Paixões escravas
O mal dos companheiros do PT consiste em acreditar que o Estado pode ser mais eficiente do que a sociedade
Reinaldo Azevedo - FSP
A Petrobras teve um prejuízo em 2014 de R$ 21,587 bilhões. O espeto da
corrupção, segundo os valores admitidos pela empresa --não se trata de
contrapropaganda da oposição--, ficou em R$ 6,194 bilhões. Os ativos
sofreram uma correção para baixo de R$ 44,345 bilhões. E, ora vejam!,
nada disso era necessário; nada disso era parte de uma ordem inexorável,
sem a qual não haveria amanhã.
Esses rombos não pertencem à natureza das coisas, a exemplo da lava de
um vulcão, que vai crestando o jardim de Deus e todo o engenho humano,
já que as entranhas da Terra não reconhecem nossas precárias
delicadezas. Levar a Petrobras à lona decorreu de um plano, de uma
decisão, de uma deliberação.
Arranjar os números para que uma empresa possa assimilar um desaforo de
mais de R$ 6 bilhões decorrentes apenas do "custo corrupção" não tem
paralelo na história do capitalismo. O que se viu na Petrobras,
registre-se, capitalismo não é.
É evidente que as responsabilidades individuais e partidárias devem ser
buscadas e que os envolvidos em tramoias têm de arcar com o peso de suas
escolhas. Mas estou mais interessado na criação de um sistema que
cerque as margens de erro e de safadeza --para que os desmandos não
voltem a ocorrer-- do que em cortar cabeças, ainda que eu não vá chorar
por aquelas que eventualmente rolarem.
O passado da Petrobras é matéria da Justiça, mas o futuro da empresa é
matéria de eficiência. É apreciável o propósito de ser justo, e quero na
cadeia os ladrões. Mas é uma questão de sobrevivência fazer as escolhas
certas. Pode-se praticar justiça mesmo na hora final, como no
Armagedom, mas isso não basta para construir amanhãs. Só a moral ilibada
não traz o petróleo à flor da terra a um custo aceitável.
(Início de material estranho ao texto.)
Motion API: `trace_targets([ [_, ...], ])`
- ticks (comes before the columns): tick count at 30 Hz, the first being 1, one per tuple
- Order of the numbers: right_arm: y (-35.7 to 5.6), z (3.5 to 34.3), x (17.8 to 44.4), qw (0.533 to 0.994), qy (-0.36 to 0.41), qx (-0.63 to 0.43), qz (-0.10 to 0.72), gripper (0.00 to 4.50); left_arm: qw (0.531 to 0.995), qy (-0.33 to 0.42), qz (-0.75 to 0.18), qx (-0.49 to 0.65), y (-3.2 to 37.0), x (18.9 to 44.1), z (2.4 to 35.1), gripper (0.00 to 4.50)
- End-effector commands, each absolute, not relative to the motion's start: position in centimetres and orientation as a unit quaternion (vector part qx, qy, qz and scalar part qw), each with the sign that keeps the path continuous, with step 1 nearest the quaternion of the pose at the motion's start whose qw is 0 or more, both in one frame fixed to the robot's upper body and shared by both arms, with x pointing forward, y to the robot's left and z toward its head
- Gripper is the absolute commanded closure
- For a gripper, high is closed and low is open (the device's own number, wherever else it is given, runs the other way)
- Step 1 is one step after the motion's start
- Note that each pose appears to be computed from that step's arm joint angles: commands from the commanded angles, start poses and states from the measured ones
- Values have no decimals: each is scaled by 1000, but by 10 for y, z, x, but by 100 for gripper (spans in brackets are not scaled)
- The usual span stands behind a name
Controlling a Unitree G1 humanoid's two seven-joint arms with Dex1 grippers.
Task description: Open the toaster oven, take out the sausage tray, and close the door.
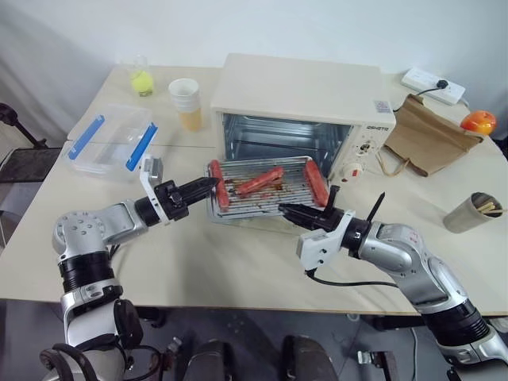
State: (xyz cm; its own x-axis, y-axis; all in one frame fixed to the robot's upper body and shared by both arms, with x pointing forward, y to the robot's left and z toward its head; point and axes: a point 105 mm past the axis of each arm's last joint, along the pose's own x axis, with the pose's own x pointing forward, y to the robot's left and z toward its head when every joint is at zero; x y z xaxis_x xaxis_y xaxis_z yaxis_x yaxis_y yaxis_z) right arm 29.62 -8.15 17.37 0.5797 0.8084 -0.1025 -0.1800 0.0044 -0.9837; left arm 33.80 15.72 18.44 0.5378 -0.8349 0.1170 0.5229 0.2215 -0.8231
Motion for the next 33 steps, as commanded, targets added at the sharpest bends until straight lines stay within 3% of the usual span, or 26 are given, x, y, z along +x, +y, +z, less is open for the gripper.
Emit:
trace_targets([
  [1,-85,183,297,657,-274,-601,363,450,773,132,-462,-414,165,333,203,231],
  [2,-85,183,297,657,-274,-601,363,450,777,134,-459,-410,168,333,201,200],
  [10,-85,183,297,658,-274,-599,365,450,799,161,-416,-403,181,339,187,200],
  [22,-83,186,297,654,-282,-598,368,450,772,190,-450,-406,151,340,178,200],
  [25,-83,187,297,654,-283,-598,367,450,773,192,-447,-407,149,343,178,258],
  [31,-83,189,296,654,-287,-597,366,450,767,210,-453,-403,141,344,174,429],
  [33,-83,189,296,654,-287,-596,366,450,758,212,-462,-408,134,344,177,449],
])
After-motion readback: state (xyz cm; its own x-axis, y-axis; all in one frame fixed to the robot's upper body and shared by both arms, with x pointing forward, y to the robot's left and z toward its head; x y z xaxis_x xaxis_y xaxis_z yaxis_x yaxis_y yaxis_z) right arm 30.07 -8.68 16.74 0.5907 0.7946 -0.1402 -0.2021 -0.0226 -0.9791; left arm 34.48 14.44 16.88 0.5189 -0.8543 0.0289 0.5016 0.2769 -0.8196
Aquela que já foi a maior empresa brasileira encerrou o ano passado com
uma dívida de R$ 351 bilhões, o que aniquila seu planejamento
estratégico. É evidente que também a teia de incompetência, ideologia e
mistificação em que foi enredada tem de ser destruída.
Não estamos numa tertúlia a opor guelfos e gibelinos, estatistas e
privatistas, liberais e desenvolvimentistas. Todos os absolutos se
tornaram obsoletos diante da evidência matemática de que ativos terão de
ser vendidos e de que a empresa não pode continuar com a incumbência de
ser a parceira obrigatória na exploração do pré-sal. Não há dinheiro
para isso.
O misto de má-fé e de má-consciência do petismo contribuiu, sim, para
levar a Petrobras à lona, mas é importante termos claro que os valentes
teriam quebrado a empresa ainda que fossem puros como as flores. O mal
desses caras não está apenas naquela longa franja ética que os leva a
pregar uma coisa e a fazer outra. O mal dos companheiros --este, sim, um
valor absoluto-- consiste na crença de que o Estado pode ser mais
eficiente do que a sociedade. Ou por outra: como hipótese ao menos, pode
até existir petismo inocente --não creio--, mas jamais existirá um
petismo virtuoso.
Informa o Datafolha que 61% dos entrevistados são contrários à
privatização da Petrobras. Segundo Oscar Wilde, todo homem mata aquilo
que ama. É um gesto de terrível altanaria senhorial. O sentimento
moralmente escravo faz o contrário: ama aquilo que o mata.